Just a short note to let everyone know I'm alive and barely kicking...........ahhhhhhh gotta love pain medication. 4 teeth extracted yesterday morning....instead of an hour it took 2. I don't numb well on the bottom and wouldn't you know that's where they all were. I'm trying to catch up on my email so will probably have more to say later....but will nap first I think. My thoughts are with all of you today....I worry about my "chicks"!
Happy Trails,
Jam
Well actually I do, and that would be for everything to be normal. My Mum is in a Nursing Home which I can't accept as I always feel guilty that she will one day die there, but I know I can't have her live with me as she cannot walk and has dementia, which means that I would have to hoist her every 20 minutes to the toilet as she request it that often and basically do everything for her, I would not be able to go out at all and have no time for my husband, daughters and grandaughter and at the age of 49 I feel I can't do this. On top of this my Dad is in hospital and has been for the past 3 months, he is not really ill, but the hospital is now arranging for him to go into a home. So I take my Mum to see him and it is awful. I think Dad has the start of Dementia and can barely walk now. They are both very negative when they speak and I feel like I am going to faint at times with the stress of it all. I feel that I eat, sleep and breathe problems from my parents. My dad has always been so selfish and Mum has let him be the boss, so I do feel resentful knowing I have to do so much and received so little from them. I never got a wedding present from them or a meal once I married. They always came to my house for dinner and be fussed over. My other sisters and brothers don't really bother or care about them as they say they weren't there for them. You did ask how are we getting on and perhaps my answer explains why other people don't want to know how we are because the answer is long, boring and something that they have not got time for. Sorry to burden you readers with this, but I needed to off load my clogged up head to make room for more emotional upset tomorrow. Onwards and upwards!
jo
jo
CHRISTMAS CAROLS FOR THE DISTURBED
1. Schizophrenia --- Do You Hear What I Hear?
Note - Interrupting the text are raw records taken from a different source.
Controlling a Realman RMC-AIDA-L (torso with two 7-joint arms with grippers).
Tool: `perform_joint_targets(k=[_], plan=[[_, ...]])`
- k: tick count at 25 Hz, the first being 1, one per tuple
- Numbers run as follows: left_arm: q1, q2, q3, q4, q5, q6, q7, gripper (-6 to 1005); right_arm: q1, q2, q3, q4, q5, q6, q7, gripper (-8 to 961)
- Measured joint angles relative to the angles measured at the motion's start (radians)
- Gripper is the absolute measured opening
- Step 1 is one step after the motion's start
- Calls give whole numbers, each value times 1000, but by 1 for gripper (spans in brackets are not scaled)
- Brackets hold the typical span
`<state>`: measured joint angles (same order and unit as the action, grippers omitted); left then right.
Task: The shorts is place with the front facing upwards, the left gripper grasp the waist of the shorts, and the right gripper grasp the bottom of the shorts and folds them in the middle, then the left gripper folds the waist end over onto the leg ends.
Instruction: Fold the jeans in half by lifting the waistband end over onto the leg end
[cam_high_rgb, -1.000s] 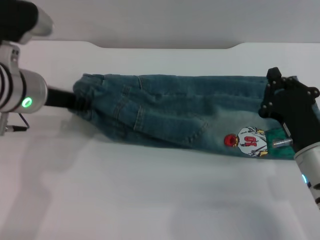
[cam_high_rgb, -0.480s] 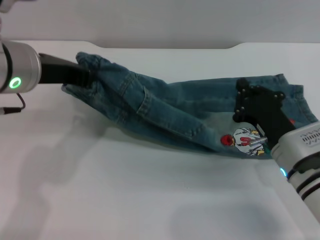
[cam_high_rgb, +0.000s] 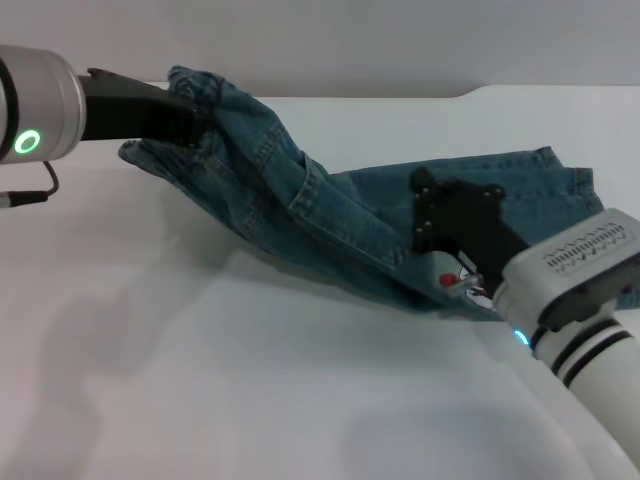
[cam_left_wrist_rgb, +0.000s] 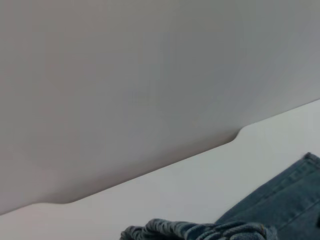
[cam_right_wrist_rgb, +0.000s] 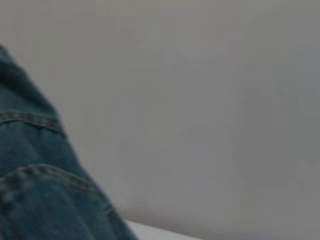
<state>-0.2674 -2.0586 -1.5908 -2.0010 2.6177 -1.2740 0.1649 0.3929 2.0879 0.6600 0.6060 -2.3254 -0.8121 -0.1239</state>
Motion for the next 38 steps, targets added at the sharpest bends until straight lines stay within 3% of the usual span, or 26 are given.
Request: perform_joint_targets(k=[9,20,28,31,38], plan=[[1,0,-7,-1,-79,37,51,100,91,3,-32,-5,0,131,91,-1],[-5,0,-9,0,-153,100,111,101,213,3,-165,6,-5,199,231,-2],[-2,0,-7,3,-161,121,124,99,271,3,-191,22,-10,235,298,-2],[4,0,-8,6,-162,125,133,99,240,2,-177,18,-11,219,308,-1],[8,0,-9,14,-173,133,150,100,51,-11,-41,13,-13,2,282,-2]])
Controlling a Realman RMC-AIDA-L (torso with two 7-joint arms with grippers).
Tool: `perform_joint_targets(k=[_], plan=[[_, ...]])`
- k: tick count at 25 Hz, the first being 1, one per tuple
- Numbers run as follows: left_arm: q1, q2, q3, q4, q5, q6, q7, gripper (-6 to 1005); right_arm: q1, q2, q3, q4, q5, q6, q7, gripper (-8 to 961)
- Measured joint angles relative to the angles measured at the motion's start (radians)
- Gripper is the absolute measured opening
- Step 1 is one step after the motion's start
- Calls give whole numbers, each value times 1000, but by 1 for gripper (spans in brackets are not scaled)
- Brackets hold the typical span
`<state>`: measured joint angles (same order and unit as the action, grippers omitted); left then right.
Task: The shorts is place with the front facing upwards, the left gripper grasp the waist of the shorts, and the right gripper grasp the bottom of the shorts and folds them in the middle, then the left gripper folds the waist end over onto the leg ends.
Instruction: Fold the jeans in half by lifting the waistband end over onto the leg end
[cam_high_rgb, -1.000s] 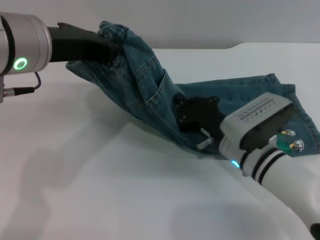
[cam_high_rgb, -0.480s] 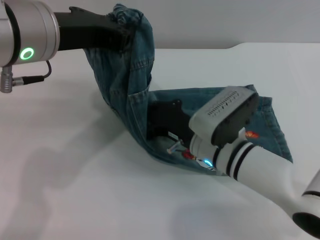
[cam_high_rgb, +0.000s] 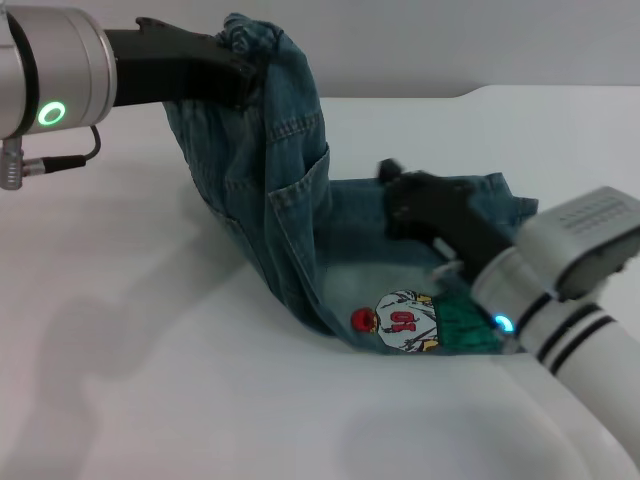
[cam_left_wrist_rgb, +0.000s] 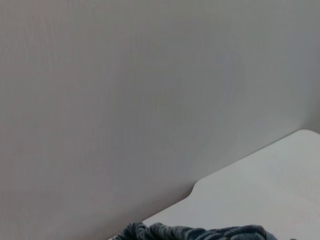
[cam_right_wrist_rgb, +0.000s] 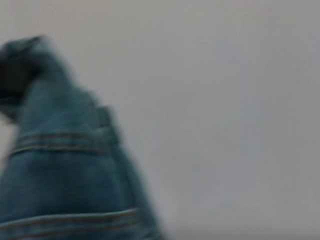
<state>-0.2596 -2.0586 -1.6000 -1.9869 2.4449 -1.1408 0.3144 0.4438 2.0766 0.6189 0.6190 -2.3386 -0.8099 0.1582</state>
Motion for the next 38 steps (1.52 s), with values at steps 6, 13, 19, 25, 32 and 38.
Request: perform_joint_targets(k=[6,13,19,25,32,38], plan=[[-2,0,8,-4,-11,11,3,100,-41,3,32,-18,2,-15,-22,-1],[-9,0,20,-5,-113,61,55,98,45,12,14,-29,7,133,16,-1],[-15,-1,51,12,-155,95,80,98,134,14,-44,-33,7,219,108,-1],[-18,-1,75,16,-166,110,91,99,212,14,-106,-28,7,261,177,-2],[-19,-2,83,18,-177,115,93,99,248,14,-147,-21,6,277,199,-2],[-19,-2,90,40,-196,129,108,99,255,16,-150,-45,6,298,214,-2]])
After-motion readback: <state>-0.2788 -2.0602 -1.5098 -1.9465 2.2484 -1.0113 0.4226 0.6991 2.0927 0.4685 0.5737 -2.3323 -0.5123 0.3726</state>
2. Multiple Personality Disorder --- We Three Kings Disoriented Are
3. Dementia --- I Think I'll be Home for Christmas
4. Narcissistic --- Hark the Herald Angels Sing About Me
5. Manic --- Deck the Halls and Walls and House and Lawn and Streets and Stores and Office and Town and Cars and Buses and Trucks and... Trees and.....
6. Paranoid --- Santa Claus is Coming to Town to Get Me
7. Borderline Personality Disorder --- Thoughts of Roasting on an Open Fire
8. Personality Disorder --- You Better Watch Out, I'm Gonna Cry, I'm Gonna Pout, Maybe I'll Tell You Why
9. Attention Deficit Disorder --- Silent night, Holy oooh look at the Froggy - can I have a chocolate, why is France so far away?
10. Obsessive Compulsive Disorder --- Jingle Bells, Jingle Bells, Jingle Bells, Jingle Bells, Jingle Bells, Jingle Bells, Jingle Bells, Jingle Bells, Jingle Bells, Jingle Bells, Jingle Bells, Jingle Bells, Jingle Bells, Jingle Bells, Jingle Bells, Jingle Bells, Jingle Bells
11. Passive /Agressive - On the First Day of Christmas My True Love Gave to Me (and then took it all away)
12. Depression - Silent anhedonia, Holy anhedonia. All is calm, All is pretty lonely.